> Description of the task
Would you transcribe the listing that follows, character for character, and omit its images?

> Provided data

■ ■ ■ ■ ■

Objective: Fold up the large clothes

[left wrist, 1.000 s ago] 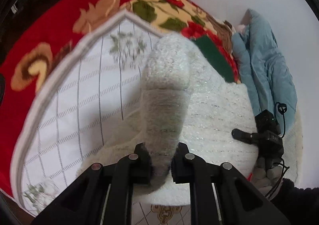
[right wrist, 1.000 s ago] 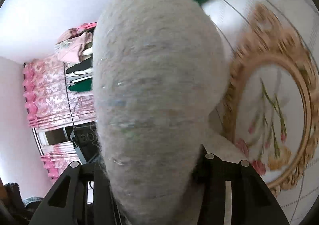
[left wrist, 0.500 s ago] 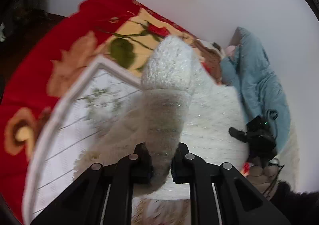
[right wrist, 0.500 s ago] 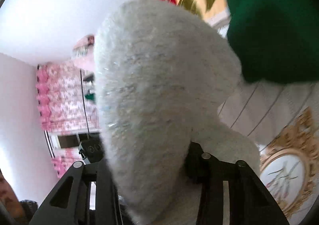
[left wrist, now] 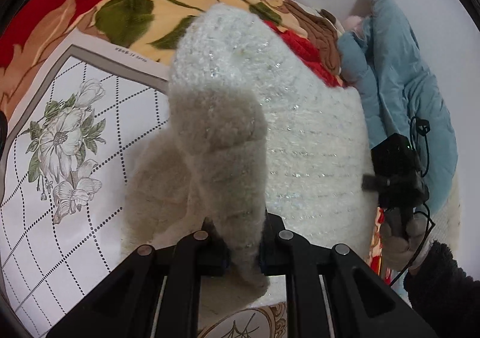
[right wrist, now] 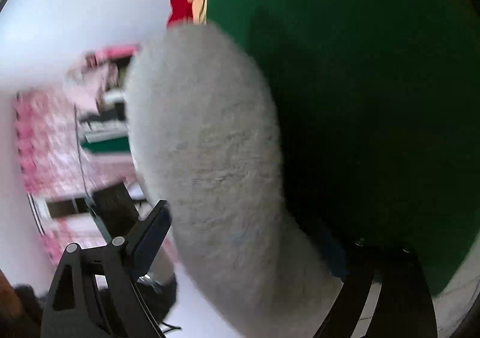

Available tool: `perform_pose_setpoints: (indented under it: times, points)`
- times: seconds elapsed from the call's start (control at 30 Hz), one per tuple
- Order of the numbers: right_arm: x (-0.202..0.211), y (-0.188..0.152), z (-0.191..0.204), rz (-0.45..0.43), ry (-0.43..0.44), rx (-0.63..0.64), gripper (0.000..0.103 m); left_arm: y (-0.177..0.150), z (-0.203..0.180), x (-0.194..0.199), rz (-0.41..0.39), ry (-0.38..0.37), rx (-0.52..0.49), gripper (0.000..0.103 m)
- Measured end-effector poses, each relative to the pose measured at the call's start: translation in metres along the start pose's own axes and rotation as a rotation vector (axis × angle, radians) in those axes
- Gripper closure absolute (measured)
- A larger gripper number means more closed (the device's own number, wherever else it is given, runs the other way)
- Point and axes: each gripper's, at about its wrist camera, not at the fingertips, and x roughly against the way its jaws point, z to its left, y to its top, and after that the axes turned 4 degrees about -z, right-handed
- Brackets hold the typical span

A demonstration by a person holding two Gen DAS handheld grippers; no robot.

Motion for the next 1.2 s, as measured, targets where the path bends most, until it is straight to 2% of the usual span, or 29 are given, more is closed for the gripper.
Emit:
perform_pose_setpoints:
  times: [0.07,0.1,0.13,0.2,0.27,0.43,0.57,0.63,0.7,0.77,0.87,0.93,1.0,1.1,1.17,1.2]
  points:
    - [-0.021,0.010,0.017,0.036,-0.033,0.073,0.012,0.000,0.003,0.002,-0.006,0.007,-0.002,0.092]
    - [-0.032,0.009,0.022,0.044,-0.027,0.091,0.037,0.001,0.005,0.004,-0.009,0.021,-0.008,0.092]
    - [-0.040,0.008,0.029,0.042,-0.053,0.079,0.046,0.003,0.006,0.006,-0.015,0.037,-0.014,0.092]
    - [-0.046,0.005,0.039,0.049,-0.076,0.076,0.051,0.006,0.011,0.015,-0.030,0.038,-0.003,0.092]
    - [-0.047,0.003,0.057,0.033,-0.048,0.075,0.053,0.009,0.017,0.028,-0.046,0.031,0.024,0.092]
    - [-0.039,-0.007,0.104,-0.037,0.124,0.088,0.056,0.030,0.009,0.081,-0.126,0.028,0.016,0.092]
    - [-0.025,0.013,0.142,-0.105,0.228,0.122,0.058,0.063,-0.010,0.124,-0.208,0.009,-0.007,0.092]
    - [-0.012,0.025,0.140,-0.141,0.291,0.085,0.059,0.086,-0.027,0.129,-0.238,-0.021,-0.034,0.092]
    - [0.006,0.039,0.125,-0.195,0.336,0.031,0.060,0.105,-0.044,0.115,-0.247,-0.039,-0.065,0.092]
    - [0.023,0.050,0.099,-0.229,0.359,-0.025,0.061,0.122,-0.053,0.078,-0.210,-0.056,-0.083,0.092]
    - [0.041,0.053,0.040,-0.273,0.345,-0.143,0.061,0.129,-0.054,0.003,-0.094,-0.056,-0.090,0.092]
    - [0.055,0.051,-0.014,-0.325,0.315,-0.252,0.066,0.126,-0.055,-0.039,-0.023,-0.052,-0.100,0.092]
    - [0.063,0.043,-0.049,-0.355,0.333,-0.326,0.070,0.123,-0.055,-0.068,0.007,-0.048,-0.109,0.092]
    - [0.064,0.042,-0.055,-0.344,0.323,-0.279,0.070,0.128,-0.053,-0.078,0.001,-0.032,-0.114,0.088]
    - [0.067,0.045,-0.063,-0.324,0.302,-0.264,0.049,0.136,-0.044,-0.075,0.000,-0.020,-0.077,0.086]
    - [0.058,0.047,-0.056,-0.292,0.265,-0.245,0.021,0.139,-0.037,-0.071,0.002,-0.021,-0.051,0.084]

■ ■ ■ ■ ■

> Answer space
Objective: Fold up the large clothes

[left wrist, 1.000 s ago] 
[right wrist, 1.000 s ago] 
[left wrist, 0.500 s ago] 
[right wrist, 0.500 s ago] 
[left wrist, now] 
[right wrist, now] 

Available tool: `perform_pose_setpoints: (indented under it: times, points)`
- times: seconds elapsed from the call's start (control at 30 Hz), one per tuple
- Order of the numbers: right_arm: x (-0.202..0.211), y (-0.188..0.152), z (-0.191..0.204), rz (-0.45..0.43), ry (-0.43..0.44), rx (-0.63..0.64), gripper (0.000..0.103 m); left_arm: y (-0.177..0.150), z (-0.203..0.180), x (-0.194..0.199), rz (-0.41..0.39), ry (-0.38..0.37), rx (-0.52..0.49), gripper (0.000..0.103 m)
- Measured end-effector poses, each relative to the pose measured at the call's start: translation in metres along the start pose's own axes and rotation as a rotation vector (axis × angle, radians) in those axes
- Gripper closure absolute (measured)
- A larger gripper number means more closed (the device's own number, wherever else it is given, runs the other way)
- Point and axes: each gripper's, at about its wrist camera, not at the fingertips, and x roughly against the way its jaws point, z to its left, y to its top, and after that the axes turned 4 degrees about -z, right-handed
- Brackets hold the typical span

A demonstration by a person holding two Gen DAS handheld grippers; no robot.

Motion for the next 1.2 s, as measured, targets where the path bends most, until it is straight to 2% of the usual span, or 29 are given, more is closed for the gripper.
Emit:
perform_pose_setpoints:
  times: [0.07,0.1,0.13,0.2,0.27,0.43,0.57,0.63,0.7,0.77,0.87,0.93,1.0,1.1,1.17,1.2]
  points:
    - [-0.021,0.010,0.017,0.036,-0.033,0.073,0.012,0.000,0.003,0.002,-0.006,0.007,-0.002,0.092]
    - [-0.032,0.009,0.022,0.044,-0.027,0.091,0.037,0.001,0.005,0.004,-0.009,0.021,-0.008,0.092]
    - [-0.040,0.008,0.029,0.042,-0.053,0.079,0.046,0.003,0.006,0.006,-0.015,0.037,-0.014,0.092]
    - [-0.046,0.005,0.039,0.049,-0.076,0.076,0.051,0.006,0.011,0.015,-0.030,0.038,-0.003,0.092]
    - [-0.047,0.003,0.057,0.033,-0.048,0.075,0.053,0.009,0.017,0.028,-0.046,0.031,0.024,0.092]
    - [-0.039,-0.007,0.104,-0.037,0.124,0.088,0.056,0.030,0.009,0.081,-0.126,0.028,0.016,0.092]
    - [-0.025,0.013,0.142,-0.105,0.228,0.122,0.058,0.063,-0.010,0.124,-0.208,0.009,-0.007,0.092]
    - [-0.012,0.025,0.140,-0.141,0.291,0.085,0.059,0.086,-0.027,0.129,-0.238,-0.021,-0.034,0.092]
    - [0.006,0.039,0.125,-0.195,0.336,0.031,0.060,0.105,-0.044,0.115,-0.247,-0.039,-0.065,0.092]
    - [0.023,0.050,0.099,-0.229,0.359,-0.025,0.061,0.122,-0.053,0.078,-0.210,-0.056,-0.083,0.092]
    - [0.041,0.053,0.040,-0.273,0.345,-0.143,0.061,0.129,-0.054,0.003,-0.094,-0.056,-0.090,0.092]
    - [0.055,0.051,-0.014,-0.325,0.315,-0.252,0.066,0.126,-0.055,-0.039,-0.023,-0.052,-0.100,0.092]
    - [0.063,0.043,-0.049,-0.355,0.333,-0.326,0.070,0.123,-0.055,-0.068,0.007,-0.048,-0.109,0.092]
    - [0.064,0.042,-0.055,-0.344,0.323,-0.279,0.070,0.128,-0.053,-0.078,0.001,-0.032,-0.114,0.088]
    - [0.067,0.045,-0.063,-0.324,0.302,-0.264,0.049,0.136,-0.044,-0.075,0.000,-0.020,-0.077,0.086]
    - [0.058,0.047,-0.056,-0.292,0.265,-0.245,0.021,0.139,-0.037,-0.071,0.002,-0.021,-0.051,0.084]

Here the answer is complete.